PROJECT SUMMARY (Description) Ischemic stroke affects around 1 in 1600 to 4000 births, has the highest incidence in neonates and infants (< one year of age), and may cause neurological sequalae, including motor and cognitive deficits. Infection and immune responses are a major risk factor for pediatric stroke, but no immune-directed therapies are available. In fact, supportive measures remain the mainstay of pediatric stroke care, since the lytic treatment carries a high in neonates with fragile cerebrovascular vessels. In this project, we will use a murine model of pediatric stroke, with and without lipopolysaccharides (LPS)-sensitization, to test the pathological roles of neutrophils and monocytes towards the development of immunomodulation therapies. Aim 1: To clarify how immune cells breach the pial/glia limitans barrier in pediatric LPS/stroke. We will use flow cytometry and single-cell RNA-Seq analysis to determine the compositions and transcriptome of immune cells in the meninges after LPS/stroke, and test whether anti-MMP9 treatment prevents the neutrophil influx. Aim 2: To test whether there are two waves of monocytic infiltrates with distinct functions in pediatric stroke. We will use CCR2-CreER mice to track monocytic infiltrates and single-cell RNA-Seq analysis, as well as, block the influx of monocytes at different stage after stroke to address this issue. Aim 3: To determine what constitutes the meninges-incurred pathogenicity of neutrophils after pediatric LPS/stroke. Our RNA-Seq results suggest that neutrophils acquire IL-36gamma, a novel family of the IL-1 family cytokine, in the meninges. We will validate these findings and test the benefits of anti-IL36R treatment. Successful completion of this project will shed insights into the mechanisms of pediatric ischemic stroke and whether neutrophil/monocyte-targeted immunomodulation therapies could provide better clinical management.

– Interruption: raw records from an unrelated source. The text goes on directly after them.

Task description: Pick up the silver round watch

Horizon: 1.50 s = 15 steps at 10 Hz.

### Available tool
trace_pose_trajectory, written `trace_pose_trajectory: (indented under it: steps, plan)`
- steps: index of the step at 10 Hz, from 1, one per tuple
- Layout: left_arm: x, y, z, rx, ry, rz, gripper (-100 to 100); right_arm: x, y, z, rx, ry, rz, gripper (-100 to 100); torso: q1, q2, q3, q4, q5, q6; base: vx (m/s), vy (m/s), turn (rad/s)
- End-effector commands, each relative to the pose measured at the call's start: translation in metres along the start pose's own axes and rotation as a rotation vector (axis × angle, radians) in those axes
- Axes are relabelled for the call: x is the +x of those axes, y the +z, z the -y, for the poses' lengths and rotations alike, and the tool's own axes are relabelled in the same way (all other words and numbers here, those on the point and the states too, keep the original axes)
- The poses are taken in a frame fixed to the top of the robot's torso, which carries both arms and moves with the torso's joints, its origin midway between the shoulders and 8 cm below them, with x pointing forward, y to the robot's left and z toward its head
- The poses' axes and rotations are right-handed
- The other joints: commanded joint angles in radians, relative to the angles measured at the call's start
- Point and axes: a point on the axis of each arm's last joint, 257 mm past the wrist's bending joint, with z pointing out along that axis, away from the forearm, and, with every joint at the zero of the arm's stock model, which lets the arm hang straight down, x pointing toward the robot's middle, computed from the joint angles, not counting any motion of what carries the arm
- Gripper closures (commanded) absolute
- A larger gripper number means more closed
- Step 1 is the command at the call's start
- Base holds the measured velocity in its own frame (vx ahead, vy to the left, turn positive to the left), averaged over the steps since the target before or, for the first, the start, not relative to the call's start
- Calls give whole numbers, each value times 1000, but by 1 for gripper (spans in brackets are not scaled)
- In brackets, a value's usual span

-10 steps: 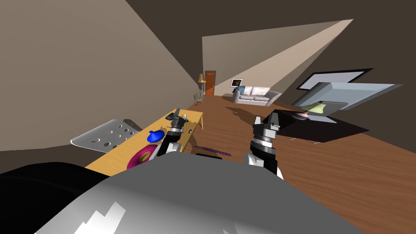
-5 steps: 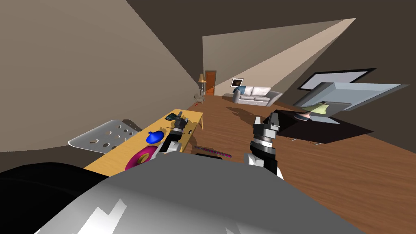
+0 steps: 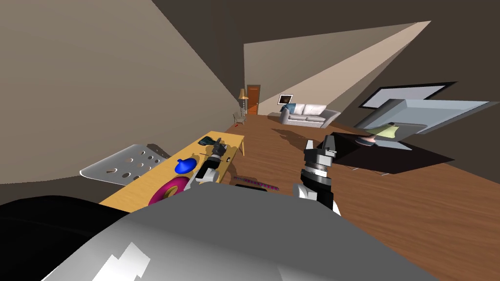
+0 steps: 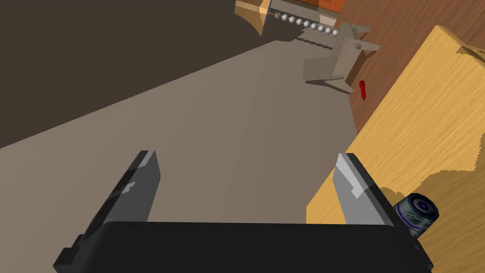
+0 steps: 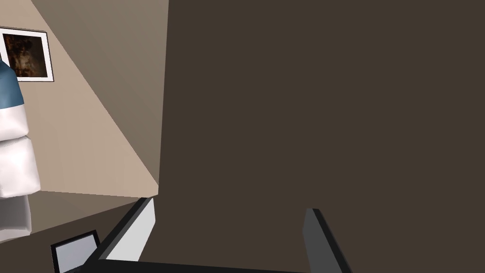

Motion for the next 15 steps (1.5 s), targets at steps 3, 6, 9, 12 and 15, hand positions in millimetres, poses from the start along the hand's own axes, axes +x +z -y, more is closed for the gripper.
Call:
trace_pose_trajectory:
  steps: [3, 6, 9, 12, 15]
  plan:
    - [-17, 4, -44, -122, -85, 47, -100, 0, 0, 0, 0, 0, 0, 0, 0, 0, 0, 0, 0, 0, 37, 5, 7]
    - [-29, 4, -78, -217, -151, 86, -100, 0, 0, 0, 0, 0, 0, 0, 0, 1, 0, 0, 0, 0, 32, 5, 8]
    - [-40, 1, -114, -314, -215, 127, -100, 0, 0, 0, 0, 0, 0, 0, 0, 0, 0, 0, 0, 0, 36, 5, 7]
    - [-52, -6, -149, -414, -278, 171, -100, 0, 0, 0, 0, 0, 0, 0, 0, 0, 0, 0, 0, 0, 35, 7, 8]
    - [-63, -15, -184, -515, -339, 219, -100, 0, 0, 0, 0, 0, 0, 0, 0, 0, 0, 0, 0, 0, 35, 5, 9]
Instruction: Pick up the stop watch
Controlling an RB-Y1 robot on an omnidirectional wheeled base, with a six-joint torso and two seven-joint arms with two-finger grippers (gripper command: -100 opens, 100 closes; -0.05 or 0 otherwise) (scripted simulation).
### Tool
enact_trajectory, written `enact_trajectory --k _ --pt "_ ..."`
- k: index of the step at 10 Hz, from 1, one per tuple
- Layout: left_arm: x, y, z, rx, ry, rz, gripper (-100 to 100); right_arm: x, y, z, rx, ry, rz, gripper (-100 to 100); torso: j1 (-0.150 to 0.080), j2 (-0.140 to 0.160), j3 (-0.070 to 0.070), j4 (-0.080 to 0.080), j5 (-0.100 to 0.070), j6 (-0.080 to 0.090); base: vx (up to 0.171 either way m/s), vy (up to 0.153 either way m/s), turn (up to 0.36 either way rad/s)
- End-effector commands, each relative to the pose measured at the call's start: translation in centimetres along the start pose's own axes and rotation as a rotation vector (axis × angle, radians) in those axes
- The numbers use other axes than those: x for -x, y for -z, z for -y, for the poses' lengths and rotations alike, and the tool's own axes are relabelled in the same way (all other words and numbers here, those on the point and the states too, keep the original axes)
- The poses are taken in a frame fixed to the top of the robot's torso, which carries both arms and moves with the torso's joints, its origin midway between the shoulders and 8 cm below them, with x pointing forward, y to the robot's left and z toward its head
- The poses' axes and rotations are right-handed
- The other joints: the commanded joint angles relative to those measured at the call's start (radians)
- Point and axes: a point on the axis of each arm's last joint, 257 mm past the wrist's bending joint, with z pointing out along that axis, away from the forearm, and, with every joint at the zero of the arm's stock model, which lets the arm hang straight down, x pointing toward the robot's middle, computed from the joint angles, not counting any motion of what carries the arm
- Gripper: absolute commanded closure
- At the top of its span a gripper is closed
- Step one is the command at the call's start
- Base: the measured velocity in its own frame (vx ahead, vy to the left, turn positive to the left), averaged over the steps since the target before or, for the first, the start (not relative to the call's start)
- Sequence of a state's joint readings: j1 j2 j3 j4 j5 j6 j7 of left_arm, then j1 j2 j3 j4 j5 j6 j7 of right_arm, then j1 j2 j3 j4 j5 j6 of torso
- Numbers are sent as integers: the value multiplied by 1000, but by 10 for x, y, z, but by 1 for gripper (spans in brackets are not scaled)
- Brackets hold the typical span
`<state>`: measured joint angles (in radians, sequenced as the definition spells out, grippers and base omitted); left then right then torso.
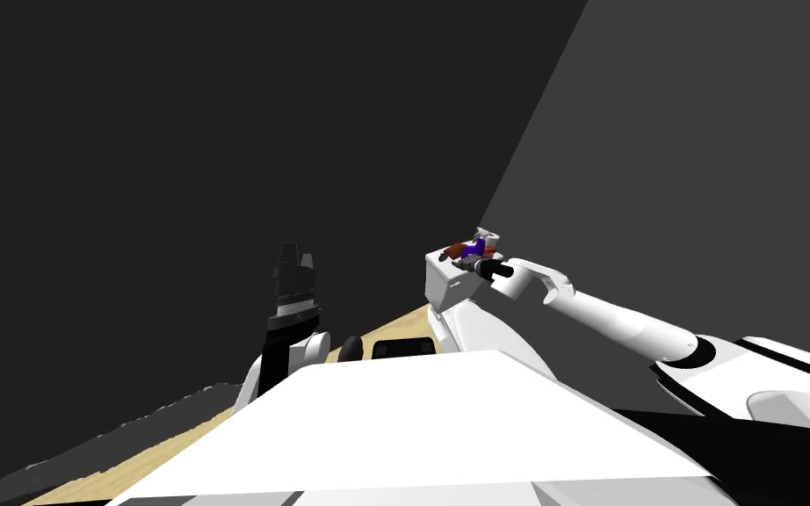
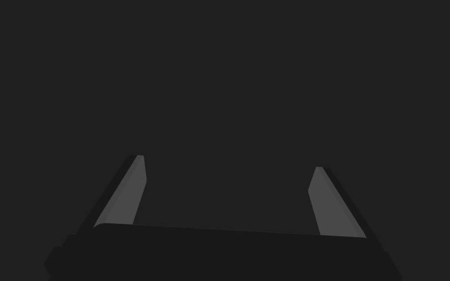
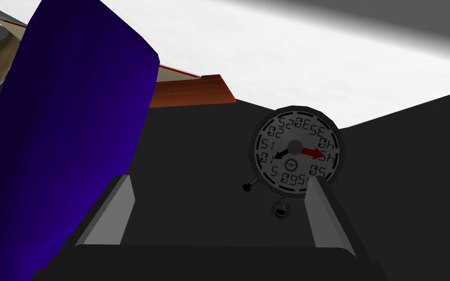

项目概要（描述） 缺血性中风影响大约每 1600 至 4000 名新生儿中就有 1 人患有缺血性中风，新生儿和婴儿的发病率最高（< 一岁），并可能导致神经系统后遗症，包括运动和认知缺陷。感染和 免疫反应是小儿中风的主要危险因素，但目前尚无免疫导向疗法。 事实上，支持性措施仍然是儿科中风护理的支柱，因为溶解治疗具有一定的效果。 脑血管脆弱的新生儿发病率较高。在这个项目中，我们将使用儿科小鼠模型 中风，有或没有脂多糖（LPS）致敏，以测试中性粒细胞的病理作用 和单核细胞以开发免疫调节疗法。 目标 1：阐明儿科 LPS/中风中免疫细胞如何突破软脑膜/神经胶质限制屏障。我们将使用流 细胞计数和单细胞 RNA-Seq 分析以确定免疫细胞的组成和转录组 LPS/中风后的脑膜中，并测试抗 MMP9 治疗是否可以阻止中性粒细胞流入。 目标 2：测试小儿卒中中是否存在具有不同功能的两波单核细胞浸润。我们 将使用 CCR2-CreER 小鼠追踪单核细胞浸润和单细胞 RNA-Seq 分析，以及阻断 在中风后的不同阶段单核细胞的涌入可以解决这个问题。 目标 3：确定小儿脑膜炎后中性粒细胞致病性的构成因素 LPS/行程。我们的 RNA 测序结果表明中性粒细胞获得 IL-36gamma，这是 IL-1 的一个新家族 家族细胞因子，位于脑膜中。我们将验证这些发现并测试抗 IL36R 治疗的益处。 该项目的成功完成将深入了解小儿缺血性中风的机制和 中性粒细胞/单核细胞靶向免疫调节疗法是否可以提供更好的临床管理。